**Brief:** The entries that follow include a run beginning at the line with "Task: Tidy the" and ending at the line with "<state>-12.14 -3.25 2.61"; restate that run word for word and leave the rest out.

(Data records)
# # #

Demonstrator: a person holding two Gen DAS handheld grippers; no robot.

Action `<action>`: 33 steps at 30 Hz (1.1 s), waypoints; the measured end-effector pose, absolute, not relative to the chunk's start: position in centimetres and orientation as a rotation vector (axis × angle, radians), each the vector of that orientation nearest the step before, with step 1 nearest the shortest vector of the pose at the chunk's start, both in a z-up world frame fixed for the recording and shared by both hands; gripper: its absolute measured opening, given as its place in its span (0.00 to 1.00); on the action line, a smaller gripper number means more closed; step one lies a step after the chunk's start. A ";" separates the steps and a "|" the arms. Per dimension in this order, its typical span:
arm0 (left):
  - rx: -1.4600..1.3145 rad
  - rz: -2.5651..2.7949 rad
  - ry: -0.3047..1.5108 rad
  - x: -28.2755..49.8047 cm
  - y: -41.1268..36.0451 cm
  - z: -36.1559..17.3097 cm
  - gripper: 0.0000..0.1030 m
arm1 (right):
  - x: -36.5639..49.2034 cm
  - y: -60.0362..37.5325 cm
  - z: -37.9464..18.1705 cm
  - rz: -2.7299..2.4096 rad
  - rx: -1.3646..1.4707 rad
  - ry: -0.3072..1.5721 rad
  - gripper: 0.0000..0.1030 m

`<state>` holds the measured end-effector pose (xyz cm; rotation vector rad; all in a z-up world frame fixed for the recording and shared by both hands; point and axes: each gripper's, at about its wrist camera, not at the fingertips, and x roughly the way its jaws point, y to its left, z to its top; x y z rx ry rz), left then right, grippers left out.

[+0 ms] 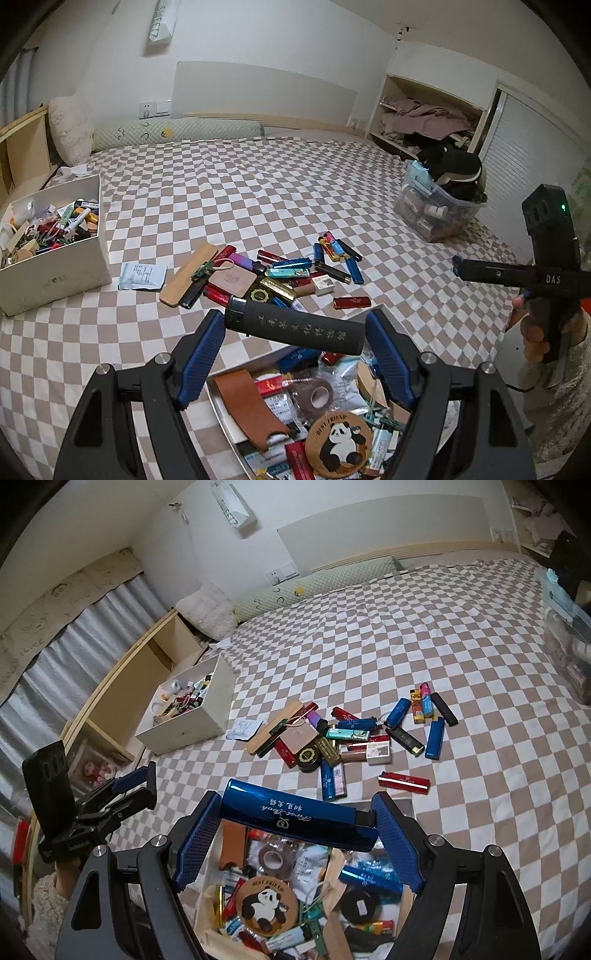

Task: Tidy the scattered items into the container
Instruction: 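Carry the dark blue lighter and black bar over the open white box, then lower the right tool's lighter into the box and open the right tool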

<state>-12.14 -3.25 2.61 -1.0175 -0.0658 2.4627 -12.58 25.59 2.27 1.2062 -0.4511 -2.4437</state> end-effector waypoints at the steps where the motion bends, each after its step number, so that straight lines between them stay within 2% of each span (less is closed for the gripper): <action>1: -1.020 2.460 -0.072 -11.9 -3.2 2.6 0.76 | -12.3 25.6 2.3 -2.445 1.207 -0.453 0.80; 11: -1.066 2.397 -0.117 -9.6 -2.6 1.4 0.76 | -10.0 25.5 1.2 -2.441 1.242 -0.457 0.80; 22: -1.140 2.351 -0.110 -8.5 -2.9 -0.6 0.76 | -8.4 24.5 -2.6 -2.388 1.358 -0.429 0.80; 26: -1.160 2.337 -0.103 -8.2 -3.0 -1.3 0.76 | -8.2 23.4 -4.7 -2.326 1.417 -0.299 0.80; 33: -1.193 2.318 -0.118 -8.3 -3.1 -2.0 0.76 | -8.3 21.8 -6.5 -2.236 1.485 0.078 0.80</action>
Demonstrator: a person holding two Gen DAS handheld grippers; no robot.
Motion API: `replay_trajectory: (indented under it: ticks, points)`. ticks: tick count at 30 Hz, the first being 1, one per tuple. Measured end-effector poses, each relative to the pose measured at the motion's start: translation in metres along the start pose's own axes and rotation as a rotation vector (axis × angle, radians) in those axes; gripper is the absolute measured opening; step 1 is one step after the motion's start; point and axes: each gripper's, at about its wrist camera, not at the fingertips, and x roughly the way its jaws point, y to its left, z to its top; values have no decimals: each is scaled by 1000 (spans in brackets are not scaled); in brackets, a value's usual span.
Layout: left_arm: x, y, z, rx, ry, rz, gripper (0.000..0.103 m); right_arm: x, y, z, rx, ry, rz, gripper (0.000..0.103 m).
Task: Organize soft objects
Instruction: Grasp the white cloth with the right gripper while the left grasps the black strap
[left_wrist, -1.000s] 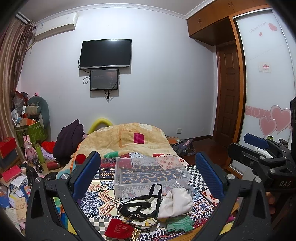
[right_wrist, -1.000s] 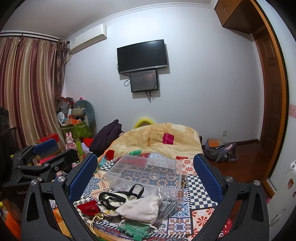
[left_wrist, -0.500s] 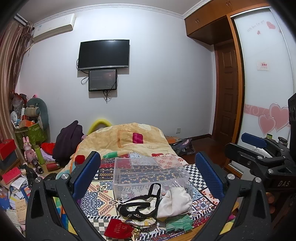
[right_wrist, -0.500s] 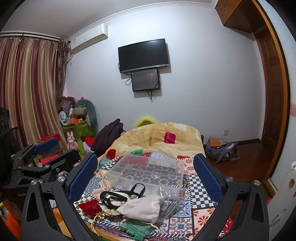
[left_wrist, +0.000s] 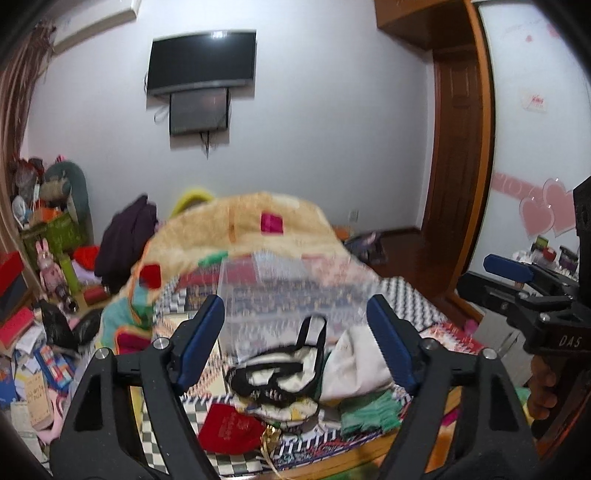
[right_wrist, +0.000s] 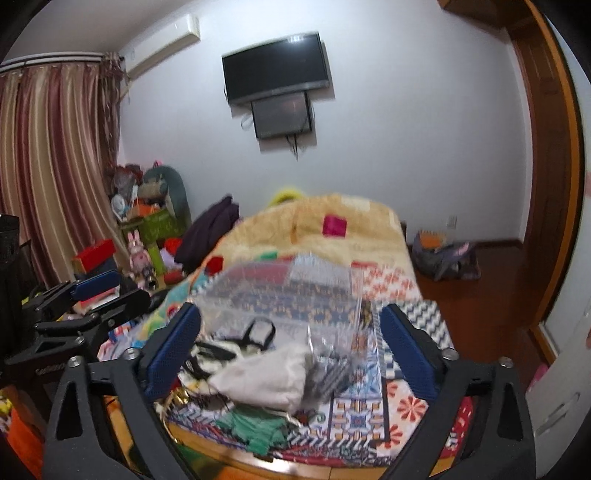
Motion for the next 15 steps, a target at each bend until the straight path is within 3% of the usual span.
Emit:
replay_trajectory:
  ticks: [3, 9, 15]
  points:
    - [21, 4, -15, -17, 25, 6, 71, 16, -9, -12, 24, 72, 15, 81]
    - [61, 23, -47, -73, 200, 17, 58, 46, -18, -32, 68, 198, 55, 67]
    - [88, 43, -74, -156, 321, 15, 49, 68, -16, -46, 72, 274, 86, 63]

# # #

**Output of the task:**
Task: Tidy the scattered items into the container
Instruction: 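Carry the dark blue lighter and black bar over the open white box, then lower the right tool's lighter into the box and open the right tool
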
<state>-12.14 -3.25 2.61 -1.0175 -0.0658 2.4627 -12.58 25.59 2.27 1.2062 -0.4511 -2.4437</state> end-effector waypoints at the steps where the motion bends, each after its step number, so that straight lines between them stay within 2% of each span (less is closed for the gripper): <action>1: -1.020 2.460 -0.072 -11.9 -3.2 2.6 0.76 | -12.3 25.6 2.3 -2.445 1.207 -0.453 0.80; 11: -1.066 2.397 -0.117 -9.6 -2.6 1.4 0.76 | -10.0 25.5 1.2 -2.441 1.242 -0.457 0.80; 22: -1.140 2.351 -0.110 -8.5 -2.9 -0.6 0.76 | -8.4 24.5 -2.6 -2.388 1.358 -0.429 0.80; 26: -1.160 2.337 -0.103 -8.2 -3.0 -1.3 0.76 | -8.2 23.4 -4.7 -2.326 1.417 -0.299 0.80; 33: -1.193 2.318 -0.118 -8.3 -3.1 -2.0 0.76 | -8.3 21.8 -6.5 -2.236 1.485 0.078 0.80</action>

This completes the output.